(Stored records)
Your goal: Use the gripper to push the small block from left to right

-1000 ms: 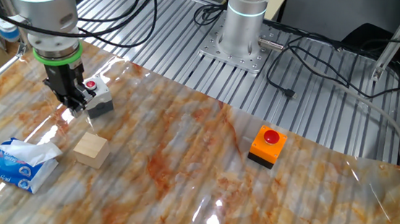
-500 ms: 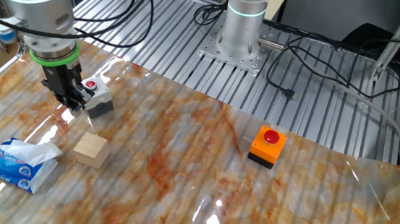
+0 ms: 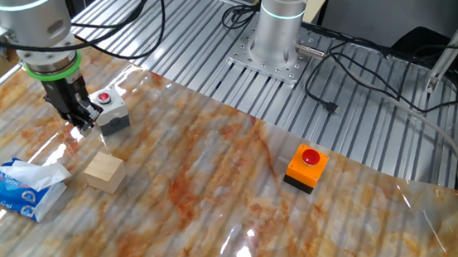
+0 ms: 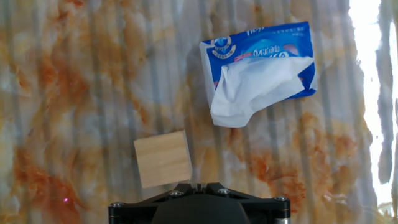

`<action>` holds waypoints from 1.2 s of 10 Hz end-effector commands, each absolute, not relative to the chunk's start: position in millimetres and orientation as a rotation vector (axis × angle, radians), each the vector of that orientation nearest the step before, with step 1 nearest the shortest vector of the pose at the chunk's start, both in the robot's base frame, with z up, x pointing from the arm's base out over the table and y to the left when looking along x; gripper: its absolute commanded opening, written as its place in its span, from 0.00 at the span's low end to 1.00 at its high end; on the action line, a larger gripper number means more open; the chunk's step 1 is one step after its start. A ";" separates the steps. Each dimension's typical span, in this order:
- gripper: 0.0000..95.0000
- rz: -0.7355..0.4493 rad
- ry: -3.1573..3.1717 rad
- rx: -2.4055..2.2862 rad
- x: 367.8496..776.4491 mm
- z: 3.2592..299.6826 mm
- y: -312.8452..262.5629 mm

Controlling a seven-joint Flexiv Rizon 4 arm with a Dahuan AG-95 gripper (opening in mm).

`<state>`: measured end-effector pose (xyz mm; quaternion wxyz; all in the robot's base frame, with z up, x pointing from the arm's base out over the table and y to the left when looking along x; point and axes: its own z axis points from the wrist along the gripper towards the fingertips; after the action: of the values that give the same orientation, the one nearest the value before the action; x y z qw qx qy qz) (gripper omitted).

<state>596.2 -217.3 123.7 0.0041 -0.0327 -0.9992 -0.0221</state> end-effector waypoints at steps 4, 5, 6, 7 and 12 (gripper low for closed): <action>0.00 -0.042 -3.196 -0.080 595.1 123.6 -217.3; 0.00 -0.038 -3.203 -0.070 595.1 123.6 -217.3; 0.00 -0.038 -3.203 -0.073 595.1 123.6 -217.3; 0.00 -0.031 -3.206 -0.058 595.1 123.6 -217.3; 0.00 -0.022 -3.212 -0.031 595.5 123.0 -218.7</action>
<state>594.1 -219.8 123.3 -0.0351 -0.0086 -0.9993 -0.0047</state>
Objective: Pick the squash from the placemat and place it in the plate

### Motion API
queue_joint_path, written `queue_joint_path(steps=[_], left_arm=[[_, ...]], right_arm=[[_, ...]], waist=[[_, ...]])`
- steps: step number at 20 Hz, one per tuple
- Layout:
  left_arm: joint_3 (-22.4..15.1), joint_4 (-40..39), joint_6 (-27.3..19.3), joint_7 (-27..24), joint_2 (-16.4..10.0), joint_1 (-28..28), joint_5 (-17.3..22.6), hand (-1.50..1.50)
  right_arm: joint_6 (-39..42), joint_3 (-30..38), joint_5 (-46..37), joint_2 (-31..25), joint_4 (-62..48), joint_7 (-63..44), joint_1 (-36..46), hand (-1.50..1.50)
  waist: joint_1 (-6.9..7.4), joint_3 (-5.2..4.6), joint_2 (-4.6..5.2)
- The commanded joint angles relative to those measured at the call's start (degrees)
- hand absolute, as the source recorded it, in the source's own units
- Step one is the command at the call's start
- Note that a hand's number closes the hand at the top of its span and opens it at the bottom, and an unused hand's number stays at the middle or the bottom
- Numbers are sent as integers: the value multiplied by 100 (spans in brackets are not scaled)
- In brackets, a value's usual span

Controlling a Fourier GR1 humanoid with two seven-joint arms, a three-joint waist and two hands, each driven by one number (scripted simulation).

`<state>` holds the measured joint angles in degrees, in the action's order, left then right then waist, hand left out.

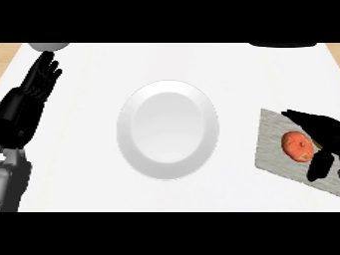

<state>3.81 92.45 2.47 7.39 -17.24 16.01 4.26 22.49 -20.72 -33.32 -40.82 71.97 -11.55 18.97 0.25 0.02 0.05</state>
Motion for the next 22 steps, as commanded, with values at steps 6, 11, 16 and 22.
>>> queue_joint_path(steps=[6,11,16,22], left_arm=[[240,131,336,-234,-48,-333,8,0],[217,-218,176,-355,161,-76,-212,0],[110,78,47,306,143,222,-242,0],[201,-330,104,-519,254,-217,-334,0]], right_arm=[[-66,316,-840,353,-1161,717,141,-150],[-619,149,-1543,898,-1639,789,73,-150],[-1883,394,-1580,1049,-1424,1270,140,150],[-2519,1007,-1580,813,-933,452,-668,150]], waist=[[17,-1,-2],[-6,-1,0],[-19,2,-10],[-201,-11,-31]])
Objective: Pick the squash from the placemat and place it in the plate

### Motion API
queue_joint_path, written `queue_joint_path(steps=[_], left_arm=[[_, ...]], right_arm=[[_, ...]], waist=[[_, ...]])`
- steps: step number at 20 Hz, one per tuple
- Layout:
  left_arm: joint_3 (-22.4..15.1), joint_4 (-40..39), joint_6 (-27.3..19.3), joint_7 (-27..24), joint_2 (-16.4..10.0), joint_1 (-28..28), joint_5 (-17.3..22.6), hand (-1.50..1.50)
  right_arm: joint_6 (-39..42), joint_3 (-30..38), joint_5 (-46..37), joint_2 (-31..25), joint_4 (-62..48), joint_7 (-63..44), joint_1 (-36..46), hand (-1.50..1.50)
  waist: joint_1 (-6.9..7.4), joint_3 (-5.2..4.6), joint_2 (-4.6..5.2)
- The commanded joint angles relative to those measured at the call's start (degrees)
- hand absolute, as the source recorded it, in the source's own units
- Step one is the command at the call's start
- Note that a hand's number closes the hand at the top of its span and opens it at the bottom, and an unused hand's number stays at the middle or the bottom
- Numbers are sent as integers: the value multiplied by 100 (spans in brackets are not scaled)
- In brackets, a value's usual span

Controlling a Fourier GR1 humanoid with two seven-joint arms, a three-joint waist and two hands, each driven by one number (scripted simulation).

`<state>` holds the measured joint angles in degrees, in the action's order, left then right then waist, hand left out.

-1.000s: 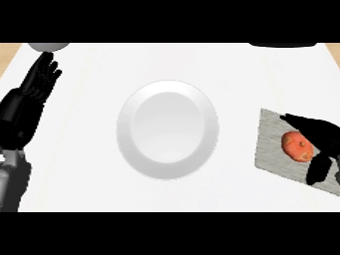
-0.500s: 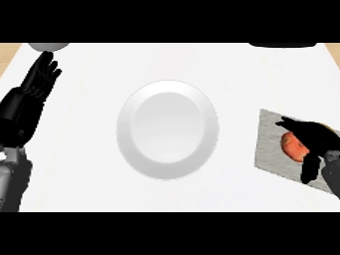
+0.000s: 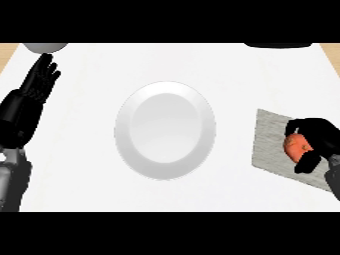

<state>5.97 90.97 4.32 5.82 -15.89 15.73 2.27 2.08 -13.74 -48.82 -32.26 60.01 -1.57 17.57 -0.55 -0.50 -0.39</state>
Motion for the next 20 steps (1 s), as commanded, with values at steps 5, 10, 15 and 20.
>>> queue_joint_path(steps=[5,10,15,20], left_arm=[[233,261,-36,256,-123,-224,112,0],[44,331,-13,82,24,-449,-23,0],[165,126,-54,94,-36,-72,-23,0],[150,166,146,80,-105,-184,62,0]], right_arm=[[-1075,851,22,-338,1201,-1332,-1917,150],[-961,975,240,-404,3758,-1819,-3136,150],[-936,851,517,-204,5382,-1663,-3456,150],[-934,297,798,476,6410,-1856,-3111,150]], waist=[[-286,36,-58],[-196,34,-29],[-179,39,-3],[-22,44,13]])
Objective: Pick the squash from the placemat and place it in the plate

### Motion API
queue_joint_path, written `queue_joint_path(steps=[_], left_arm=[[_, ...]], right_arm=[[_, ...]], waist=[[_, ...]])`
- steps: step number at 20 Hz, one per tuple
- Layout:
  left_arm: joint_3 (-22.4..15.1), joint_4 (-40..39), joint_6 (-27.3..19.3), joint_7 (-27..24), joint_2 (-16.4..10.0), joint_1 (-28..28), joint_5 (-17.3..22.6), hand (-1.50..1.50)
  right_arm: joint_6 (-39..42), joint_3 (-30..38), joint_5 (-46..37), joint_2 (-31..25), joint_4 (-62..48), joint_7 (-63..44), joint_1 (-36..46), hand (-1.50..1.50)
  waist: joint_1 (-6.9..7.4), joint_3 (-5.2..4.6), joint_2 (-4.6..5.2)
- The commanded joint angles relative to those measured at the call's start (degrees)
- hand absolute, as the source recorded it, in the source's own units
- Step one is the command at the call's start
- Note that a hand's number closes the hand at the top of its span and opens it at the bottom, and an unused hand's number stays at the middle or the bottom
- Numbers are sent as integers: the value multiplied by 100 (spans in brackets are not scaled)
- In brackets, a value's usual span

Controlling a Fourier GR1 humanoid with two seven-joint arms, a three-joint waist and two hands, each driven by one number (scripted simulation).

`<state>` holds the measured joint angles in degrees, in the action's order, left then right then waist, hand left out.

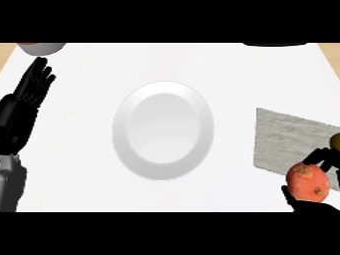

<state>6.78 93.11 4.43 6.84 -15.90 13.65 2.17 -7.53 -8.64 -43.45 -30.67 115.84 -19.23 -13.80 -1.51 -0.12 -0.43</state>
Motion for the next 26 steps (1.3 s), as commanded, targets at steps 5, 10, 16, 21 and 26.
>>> queue_joint_path(steps=[5,10,16,21,26], left_arm=[[-120,105,-30,361,99,364,-4,0],[-188,440,6,267,221,-77,-59,0],[-104,209,112,411,85,317,-28,0],[-278,170,-33,146,369,142,-219,0],[-13,89,159,64,167,136,-46,0]], right_arm=[[516,-1086,-311,881,1216,-1017,942,150],[1340,-1066,-198,1327,893,-1636,2184,150],[1112,-1561,-619,2567,-593,-2054,3533,150],[750,-1692,-492,3042,-1817,-2283,4254,150],[-258,-1828,-379,3059,-3593,-2159,5097,150]], waist=[[182,8,44],[210,9,43],[253,12,49],[231,12,52],[272,11,57]])
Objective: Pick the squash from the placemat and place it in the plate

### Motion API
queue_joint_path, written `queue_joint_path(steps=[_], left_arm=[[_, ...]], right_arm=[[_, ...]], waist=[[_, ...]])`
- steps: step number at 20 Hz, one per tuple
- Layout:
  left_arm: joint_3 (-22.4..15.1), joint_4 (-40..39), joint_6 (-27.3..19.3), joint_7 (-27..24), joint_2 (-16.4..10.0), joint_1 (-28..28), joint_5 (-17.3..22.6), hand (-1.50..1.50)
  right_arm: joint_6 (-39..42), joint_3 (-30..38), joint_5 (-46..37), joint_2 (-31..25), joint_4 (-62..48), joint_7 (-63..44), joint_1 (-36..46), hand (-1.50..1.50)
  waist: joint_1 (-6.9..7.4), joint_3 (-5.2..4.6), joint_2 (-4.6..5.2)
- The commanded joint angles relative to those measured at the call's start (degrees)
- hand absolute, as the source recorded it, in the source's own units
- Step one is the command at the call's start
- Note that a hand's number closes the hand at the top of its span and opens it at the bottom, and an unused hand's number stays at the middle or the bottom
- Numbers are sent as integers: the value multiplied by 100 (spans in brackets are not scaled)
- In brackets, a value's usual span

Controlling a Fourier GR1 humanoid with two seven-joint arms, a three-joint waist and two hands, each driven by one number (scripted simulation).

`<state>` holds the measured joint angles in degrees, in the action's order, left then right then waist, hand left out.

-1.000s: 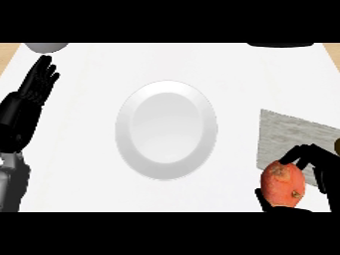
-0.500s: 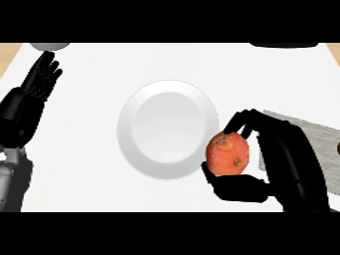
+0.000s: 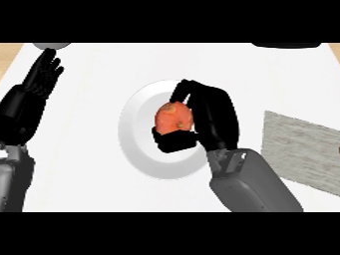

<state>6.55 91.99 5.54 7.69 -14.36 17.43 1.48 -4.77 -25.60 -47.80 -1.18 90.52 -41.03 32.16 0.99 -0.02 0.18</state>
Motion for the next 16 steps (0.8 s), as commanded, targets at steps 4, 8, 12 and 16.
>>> queue_joint_path(steps=[4,8,12,16], left_arm=[[66,301,169,34,-20,-294,150,0],[6,103,212,-56,-25,-154,67,0],[-52,-63,148,44,51,84,4,0],[-136,70,143,-133,111,-70,-84,0]], right_arm=[[-1082,-100,213,115,-2376,265,1126,150],[-1417,-670,611,117,-3543,284,1566,150],[-2454,-535,1688,118,-4180,608,1765,-150],[-2593,-612,2626,118,-4786,1196,2061,-150]], waist=[[74,1,7],[149,0,39],[182,4,52],[277,6,68]])
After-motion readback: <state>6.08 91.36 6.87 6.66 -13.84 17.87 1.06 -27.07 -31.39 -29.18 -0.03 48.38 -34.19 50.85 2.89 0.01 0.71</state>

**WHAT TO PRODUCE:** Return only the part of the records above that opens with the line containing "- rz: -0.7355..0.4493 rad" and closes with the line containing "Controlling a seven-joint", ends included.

**WRITTEN RESPONSE:**
- rz: -0.7355..0.4493 rad
- ry: -3.1573..3.1717 rad
- rx: -2.4055..2.2862 rad
- x: 367.8496..776.4491 mm
- z: 3.2592..299.6826 mm
- y: -312.8452..262.5629 mm

Controlling a seven-joint Flexiv Rizon 4 arm with a Dahuan AG-95 gripper (opening in mm).

The answer has been fully stated.